Reproduce the top of the data verbatim, through and including the line that contains "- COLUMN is".

######

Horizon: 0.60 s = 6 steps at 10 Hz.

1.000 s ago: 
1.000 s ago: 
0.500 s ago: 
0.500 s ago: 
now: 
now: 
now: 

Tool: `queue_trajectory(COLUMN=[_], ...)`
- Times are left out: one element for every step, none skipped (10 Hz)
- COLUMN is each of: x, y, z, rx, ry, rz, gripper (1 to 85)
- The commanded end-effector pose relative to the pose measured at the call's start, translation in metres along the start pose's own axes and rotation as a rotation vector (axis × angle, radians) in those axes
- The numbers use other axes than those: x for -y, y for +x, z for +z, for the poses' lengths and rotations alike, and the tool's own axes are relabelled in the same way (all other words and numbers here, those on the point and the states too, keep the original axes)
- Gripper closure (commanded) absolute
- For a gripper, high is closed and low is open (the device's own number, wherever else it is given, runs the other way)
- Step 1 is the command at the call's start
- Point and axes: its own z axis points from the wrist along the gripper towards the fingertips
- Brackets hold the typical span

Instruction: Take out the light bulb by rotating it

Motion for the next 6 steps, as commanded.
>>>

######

• _Task response_
Horizon: 0.60 s = 6 steps at 10 Hz.

1.000 s ago: 
1.000 s ago: 
0.500 s ago: 
0.500 s ago: 
now: 
now: 
now: 

Tool: `queue_trajectory(COLUMN=[_], ...)`
- Times are left out: one element for every step, none skipped (10 Hz)
- COLUMN is each of: x, y, z, rx, ry, rz, gripper (1 to 85)

This output contains the complete answer.